# Not sure about the DNG Profile Editor with Lightroom.



## rpavich (Mar 7, 2012)

Hi,
I've been using LR for a few months now and have been getting more serious about my photography. That led me to white balance and color correction.

I calibrated my monitor and my next step was to purchase an X rite Color Passport Color Checker.

I began by just snapping a shot of the Color Checker in each lighting condition/location and right clicking it and exporting it as a profile. Then restarting LR and using that profile just as it is.

The just today I saw that people were not doing it that way but using a thing called the DNG Profile Editor from Adobe, and then saving that profile.

I'm not sure if the DNG Editor is necessary given the fact that there is a plugin for LR or that one is better than another or even that I'm using them correctly.

Can someone help me answer these questions?

1.) Is the DNG Profile Editor necessary if the LR plugin is used?

2.) Is the DNG Profile Editor better than or worse than the LR plugin?

3.) Do they accomplish the same thing?

4.) Before creating a profile, should adjustments be made to the shot or is that negating the whole point of a profile?

Thanks,
bob


----------



## sizzlingbadger (Mar 7, 2012)

1) no
2) it can do more (dual illuminate etc...)
3) pretty much but see 2
4) adjustments are ignored

Don't spend too much time with this. If you need accurate colour for product shots in a catalog for example then this may be required.
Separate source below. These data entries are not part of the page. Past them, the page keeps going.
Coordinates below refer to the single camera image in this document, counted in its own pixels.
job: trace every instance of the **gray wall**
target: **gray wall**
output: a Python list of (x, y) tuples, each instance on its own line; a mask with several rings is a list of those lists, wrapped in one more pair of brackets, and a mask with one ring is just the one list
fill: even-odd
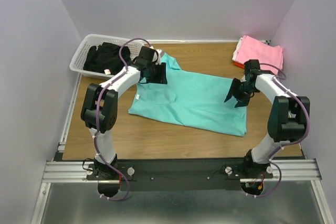
[(0, 5), (0, 222), (30, 223), (66, 116), (80, 37), (61, 0)]
[(272, 40), (285, 47), (286, 85), (311, 101), (311, 131), (303, 150), (316, 158), (336, 219), (336, 1), (295, 0)]
[(270, 39), (294, 0), (62, 0), (81, 37)]

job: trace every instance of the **wooden surface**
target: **wooden surface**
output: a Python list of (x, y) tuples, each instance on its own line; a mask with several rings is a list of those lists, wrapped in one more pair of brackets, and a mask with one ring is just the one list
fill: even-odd
[[(175, 57), (183, 70), (228, 78), (243, 76), (243, 70), (235, 67), (231, 60), (235, 43), (154, 46)], [(81, 78), (63, 160), (82, 160), (95, 154), (92, 137), (80, 119), (80, 111), (87, 86), (101, 82)], [(243, 157), (266, 135), (271, 104), (261, 93), (256, 93), (247, 107), (246, 135), (238, 137), (129, 115), (128, 108), (136, 90), (136, 86), (131, 87), (118, 102), (118, 118), (112, 130), (118, 158)], [(289, 146), (279, 156), (301, 156), (301, 150), (298, 145)]]

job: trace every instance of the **pink towel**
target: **pink towel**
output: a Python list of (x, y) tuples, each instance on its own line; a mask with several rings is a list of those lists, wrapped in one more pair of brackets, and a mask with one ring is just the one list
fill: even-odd
[[(243, 36), (239, 48), (238, 46), (238, 53), (233, 58), (235, 62), (244, 64), (248, 60), (257, 59), (260, 63), (272, 64), (282, 69), (284, 62), (282, 47), (271, 47), (246, 35)], [(271, 70), (274, 74), (278, 74), (278, 70), (273, 67), (261, 65), (260, 68), (262, 70)]]

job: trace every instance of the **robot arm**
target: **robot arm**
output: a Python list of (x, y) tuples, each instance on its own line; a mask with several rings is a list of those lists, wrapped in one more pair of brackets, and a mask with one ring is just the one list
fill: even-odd
[(307, 118), (295, 96), (304, 105), (309, 114), (309, 99), (288, 93), (271, 71), (260, 69), (258, 60), (250, 60), (245, 64), (245, 81), (234, 79), (225, 101), (232, 96), (237, 99), (238, 106), (247, 106), (254, 92), (262, 92), (272, 103), (267, 124), (267, 135), (260, 144), (249, 150), (244, 163), (239, 167), (247, 177), (256, 177), (266, 171), (269, 160), (286, 145), (296, 144), (307, 128)]
[[(113, 147), (111, 129), (117, 120), (118, 98), (131, 86), (146, 78), (147, 83), (167, 84), (165, 63), (161, 63), (162, 50), (142, 47), (139, 56), (127, 69), (124, 67), (117, 75), (99, 85), (88, 86), (84, 99), (81, 119), (85, 121), (92, 136), (97, 136), (97, 147), (104, 159), (112, 164), (117, 156)], [(99, 133), (97, 135), (97, 100), (100, 92), (105, 88), (102, 96), (104, 104), (100, 106)], [(95, 161), (104, 164), (99, 155)]]

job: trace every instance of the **white laundry basket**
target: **white laundry basket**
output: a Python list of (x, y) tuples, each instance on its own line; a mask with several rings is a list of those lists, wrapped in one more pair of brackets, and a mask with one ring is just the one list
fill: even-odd
[[(110, 79), (113, 76), (111, 74), (96, 73), (83, 70), (83, 66), (86, 61), (88, 51), (90, 47), (101, 45), (103, 42), (109, 42), (121, 46), (128, 40), (129, 39), (125, 38), (118, 38), (98, 34), (89, 34), (84, 38), (84, 40), (77, 48), (69, 67), (72, 71), (79, 72), (84, 76), (95, 77), (99, 79)], [(131, 51), (131, 59), (134, 59), (136, 56), (139, 55), (142, 46), (144, 46), (144, 43), (138, 40), (132, 41), (131, 43), (127, 44), (127, 47)]]

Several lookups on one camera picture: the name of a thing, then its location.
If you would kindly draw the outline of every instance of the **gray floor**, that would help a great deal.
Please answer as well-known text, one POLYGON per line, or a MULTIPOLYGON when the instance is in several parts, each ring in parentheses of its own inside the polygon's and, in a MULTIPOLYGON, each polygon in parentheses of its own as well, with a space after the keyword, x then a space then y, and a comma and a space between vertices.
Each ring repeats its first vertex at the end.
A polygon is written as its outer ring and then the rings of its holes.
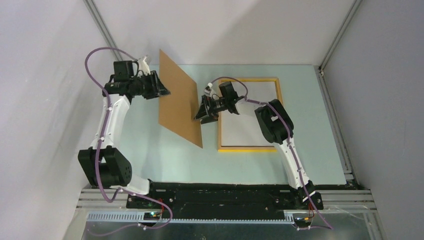
MULTIPOLYGON (((141 227, 129 227, 114 234, 105 236, 103 240, 281 240, 281 239, 337 239, 367 240, 370 239, 366 222, 361 214, 348 213, 326 214, 325 218, 335 230, 313 229, 296 231, 289 224, 192 224, 170 223, 168 226, 144 231, 141 227)), ((88 222, 86 228, 100 234, 108 233, 129 223, 122 222, 88 222)), ((317 217, 313 225, 321 225, 317 217)), ((96 240, 85 232, 83 240, 96 240)))

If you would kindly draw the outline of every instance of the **yellow frame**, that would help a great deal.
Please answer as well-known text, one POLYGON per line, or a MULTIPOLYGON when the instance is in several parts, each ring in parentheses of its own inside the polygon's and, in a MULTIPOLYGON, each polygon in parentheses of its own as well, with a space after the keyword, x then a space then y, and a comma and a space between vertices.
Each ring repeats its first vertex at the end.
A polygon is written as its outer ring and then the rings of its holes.
MULTIPOLYGON (((236 77, 237 80, 241 82, 274 82, 277 99, 283 104, 283 96, 281 94, 280 81, 278 77, 236 77)), ((232 79, 220 79, 219 84, 223 82, 236 82, 232 79)), ((218 118, 218 152, 251 152, 251 153, 260 153, 260 152, 276 152, 276 148, 273 146, 222 146, 221 140, 221 113, 219 113, 218 118)))

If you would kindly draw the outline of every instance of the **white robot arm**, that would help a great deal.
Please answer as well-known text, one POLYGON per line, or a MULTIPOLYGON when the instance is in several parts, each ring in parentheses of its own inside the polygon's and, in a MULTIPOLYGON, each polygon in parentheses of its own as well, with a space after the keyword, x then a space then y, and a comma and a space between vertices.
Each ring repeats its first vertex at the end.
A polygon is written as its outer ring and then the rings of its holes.
POLYGON ((148 63, 148 56, 143 57, 140 62, 113 63, 114 75, 104 86, 108 96, 103 93, 103 111, 94 140, 88 149, 80 150, 78 153, 78 161, 92 186, 98 186, 95 161, 99 161, 100 180, 105 188, 122 188, 142 195, 149 193, 149 180, 133 175, 131 161, 118 150, 124 119, 132 99, 139 95, 145 99, 153 99, 170 94, 159 80, 156 71, 150 71, 148 63))
POLYGON ((249 115, 256 117, 265 139, 274 145, 278 153, 281 155, 281 161, 288 177, 288 184, 292 187, 292 191, 296 193, 298 200, 303 203, 308 199, 308 195, 304 190, 304 185, 310 196, 315 194, 315 187, 305 172, 302 162, 295 147, 293 138, 293 122, 283 108, 278 99, 267 103, 276 110, 288 125, 287 132, 285 126, 280 119, 274 119, 276 113, 269 106, 254 103, 243 96, 238 96, 234 91, 230 81, 219 85, 222 96, 214 94, 212 85, 208 84, 205 89, 205 95, 202 96, 202 102, 195 120, 201 120, 202 124, 215 122, 218 120, 218 112, 229 111, 232 114, 249 115))

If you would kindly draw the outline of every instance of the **metal profile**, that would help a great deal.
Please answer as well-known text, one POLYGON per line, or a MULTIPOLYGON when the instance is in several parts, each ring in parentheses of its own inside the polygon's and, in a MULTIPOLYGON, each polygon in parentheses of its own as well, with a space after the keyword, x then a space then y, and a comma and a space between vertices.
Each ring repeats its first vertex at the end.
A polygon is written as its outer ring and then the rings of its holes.
MULTIPOLYGON (((152 220, 145 220, 144 214, 149 211, 90 211, 87 215, 87 222, 118 222, 118 223, 151 223, 152 220)), ((166 222, 168 218, 163 218, 161 222, 166 222)), ((180 224, 293 224, 292 213, 286 213, 285 219, 278 220, 227 220, 227 219, 172 219, 173 223, 180 224)))
POLYGON ((342 39, 343 35, 345 34, 346 29, 348 28, 349 24, 351 23, 352 18, 357 13, 361 3, 362 3, 362 0, 355 0, 352 3, 352 6, 350 6, 350 9, 347 12, 347 15, 344 17, 343 23, 341 24, 340 28, 338 29, 337 34, 335 35, 333 41, 331 42, 331 45, 328 48, 327 53, 325 54, 324 59, 321 62, 321 65, 319 66, 320 69, 326 68, 326 66, 327 66, 330 58, 332 57, 335 49, 339 45, 340 39, 342 39))
POLYGON ((369 238, 371 240, 383 240, 387 239, 385 233, 382 231, 380 225, 380 217, 378 213, 364 213, 363 219, 368 229, 369 238))
POLYGON ((341 166, 343 167, 344 176, 347 181, 355 179, 355 173, 352 167, 351 159, 349 157, 348 150, 346 148, 345 139, 342 135, 342 130, 337 119, 336 110, 334 108, 333 102, 330 98, 330 94, 327 88, 327 84, 321 75, 321 71, 318 66, 315 66, 316 78, 318 79, 318 85, 321 89, 322 98, 324 100, 324 105, 327 110, 328 119, 330 121, 331 130, 335 138, 335 144, 337 147, 338 154, 340 155, 341 166))
MULTIPOLYGON (((111 195, 113 189, 105 189, 106 194, 111 195)), ((317 190, 321 193, 324 204, 323 213, 376 213, 377 207, 374 203, 370 190, 317 190)), ((108 203, 103 199, 98 189, 83 189, 81 191, 77 209, 90 211, 112 211, 128 212, 126 208, 127 194, 118 193, 113 203, 108 203)), ((135 212, 151 212, 151 209, 138 209, 135 212)), ((307 213, 307 210, 285 210, 288 214, 307 213)))
MULTIPOLYGON (((90 12, 95 24, 97 25, 98 29, 100 30, 101 35, 103 36, 104 40, 106 41, 106 44, 108 47, 111 48, 118 48, 117 44, 114 41, 114 38, 111 35, 111 32, 109 31, 108 27, 106 26, 105 21, 103 20, 102 15, 99 12, 99 9, 97 8, 94 0, 84 0, 85 6, 87 7, 88 11, 90 12)), ((120 52, 113 50, 113 55, 117 61, 123 61, 122 55, 120 52)))

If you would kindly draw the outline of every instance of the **cardboard sheet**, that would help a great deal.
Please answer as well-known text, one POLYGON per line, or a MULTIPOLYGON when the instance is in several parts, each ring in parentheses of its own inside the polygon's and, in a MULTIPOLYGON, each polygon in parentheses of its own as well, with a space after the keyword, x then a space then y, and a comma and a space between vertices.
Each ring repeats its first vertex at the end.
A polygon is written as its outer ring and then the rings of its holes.
POLYGON ((171 92, 159 98, 159 124, 203 148, 200 121, 193 118, 199 108, 197 84, 162 50, 159 78, 171 92))

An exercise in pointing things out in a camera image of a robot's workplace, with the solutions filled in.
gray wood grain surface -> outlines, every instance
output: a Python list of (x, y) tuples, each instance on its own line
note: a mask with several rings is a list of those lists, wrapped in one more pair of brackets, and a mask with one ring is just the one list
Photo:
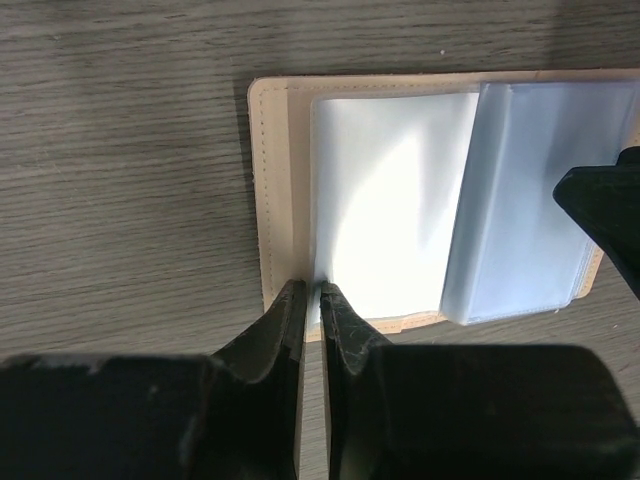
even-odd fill
[[(278, 74), (640, 66), (635, 0), (0, 0), (0, 356), (210, 352), (260, 314), (246, 90)], [(640, 416), (610, 263), (557, 314), (402, 342), (593, 348)], [(318, 344), (302, 478), (326, 478)]]

stitching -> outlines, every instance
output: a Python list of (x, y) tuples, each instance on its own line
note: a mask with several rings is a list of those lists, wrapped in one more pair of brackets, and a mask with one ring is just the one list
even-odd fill
[(446, 319), (447, 318), (441, 312), (424, 312), (420, 315), (420, 318), (414, 318), (402, 322), (402, 329), (433, 325), (434, 323), (438, 323)]
[(430, 83), (430, 84), (420, 84), (420, 83), (409, 83), (409, 84), (402, 84), (402, 83), (392, 83), (389, 85), (336, 85), (336, 86), (322, 86), (322, 87), (290, 87), (288, 85), (285, 85), (284, 87), (271, 87), (271, 88), (267, 88), (264, 89), (262, 92), (260, 92), (260, 95), (262, 95), (264, 92), (277, 92), (280, 90), (302, 90), (302, 91), (307, 91), (307, 92), (312, 92), (315, 90), (359, 90), (359, 89), (363, 89), (363, 88), (371, 88), (371, 89), (375, 89), (375, 90), (384, 90), (386, 88), (424, 88), (425, 90), (430, 90), (433, 87), (442, 87), (442, 86), (447, 86), (447, 85), (467, 85), (465, 83), (462, 82), (448, 82), (448, 81), (441, 81), (441, 82), (437, 82), (437, 83)]
[(550, 312), (551, 310), (561, 310), (563, 308), (566, 308), (567, 306), (569, 306), (569, 304), (571, 303), (571, 300), (573, 299), (569, 299), (569, 301), (567, 303), (558, 303), (555, 305), (547, 305), (544, 307), (538, 307), (538, 308), (530, 308), (527, 310), (520, 310), (518, 312), (513, 312), (513, 313), (505, 313), (505, 314), (501, 314), (501, 315), (493, 315), (493, 316), (488, 316), (488, 317), (469, 317), (467, 319), (467, 322), (464, 323), (463, 325), (477, 325), (480, 323), (485, 323), (485, 322), (493, 322), (496, 320), (504, 320), (506, 318), (513, 318), (513, 317), (522, 317), (524, 315), (533, 315), (535, 313), (545, 313), (545, 312)]
[(591, 290), (593, 287), (593, 282), (595, 281), (596, 274), (598, 273), (598, 268), (600, 267), (600, 262), (602, 261), (603, 251), (600, 248), (596, 247), (594, 249), (593, 255), (591, 256), (591, 262), (589, 263), (589, 268), (585, 273), (584, 282), (582, 284), (582, 288), (578, 292), (579, 296), (584, 296), (588, 293), (585, 293), (584, 290)]
[(584, 288), (585, 284), (589, 281), (589, 271), (593, 266), (593, 260), (596, 255), (596, 244), (591, 239), (587, 242), (586, 247), (582, 252), (582, 261), (580, 262), (580, 268), (578, 270), (578, 276), (573, 281), (573, 296), (569, 300), (575, 299), (580, 296), (580, 292)]
[(269, 250), (269, 254), (267, 255), (267, 268), (269, 270), (269, 297), (273, 299), (273, 259), (271, 248), (271, 212), (269, 210), (269, 192), (268, 192), (268, 181), (267, 181), (267, 152), (265, 147), (265, 134), (264, 134), (264, 111), (262, 108), (262, 94), (265, 90), (260, 92), (258, 96), (259, 99), (259, 111), (260, 111), (260, 143), (262, 145), (262, 174), (264, 178), (264, 203), (265, 203), (265, 215), (266, 215), (266, 223), (267, 223), (267, 249)]

beige leather cover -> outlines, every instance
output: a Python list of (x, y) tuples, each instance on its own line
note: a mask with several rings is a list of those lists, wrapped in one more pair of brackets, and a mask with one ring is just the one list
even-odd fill
[[(290, 278), (311, 278), (310, 114), (319, 95), (353, 93), (421, 94), (464, 88), (487, 81), (546, 82), (640, 78), (640, 69), (476, 72), (427, 75), (368, 75), (260, 78), (249, 88), (249, 118), (260, 271), (265, 310)], [(640, 145), (640, 122), (630, 145)], [(591, 290), (603, 253), (593, 256), (578, 298)], [(438, 312), (369, 321), (397, 333), (445, 320)], [(319, 325), (307, 341), (320, 338)]]

card holder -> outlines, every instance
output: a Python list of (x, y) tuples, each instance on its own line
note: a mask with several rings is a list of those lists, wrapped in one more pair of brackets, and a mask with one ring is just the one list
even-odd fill
[[(640, 78), (640, 69), (476, 72), (435, 75), (367, 75), (274, 77), (256, 80), (249, 91), (260, 270), (265, 308), (289, 278), (313, 279), (315, 218), (311, 199), (311, 105), (327, 97), (362, 98), (422, 96), (468, 92), (486, 82), (610, 82)], [(640, 144), (635, 128), (628, 145)], [(586, 295), (602, 252), (595, 249), (576, 298)], [(385, 333), (442, 321), (439, 311), (369, 318)], [(309, 324), (307, 340), (320, 338)]]
You can waste a lot of time with this rather than just improving your photography. When you create a profile with colorchecker it will only be accurate under the exact same lighting conditions that the profile was made with. If you have a studio where you shoot products or clothing etc where the colours have to be accurate then this is a great product. If you are a hobbyist then you may find it far less useful.

I spent about 2 years creating profiles and using the DNG editor to tweak profiles, now I hardly ever use it or the colorchecker as I was wasting too much time concentrating on colour instead of the really important things


----------



## rpavich (Mar 7, 2012)

thanks very much sizzlingbadger, that helped a lot.


----------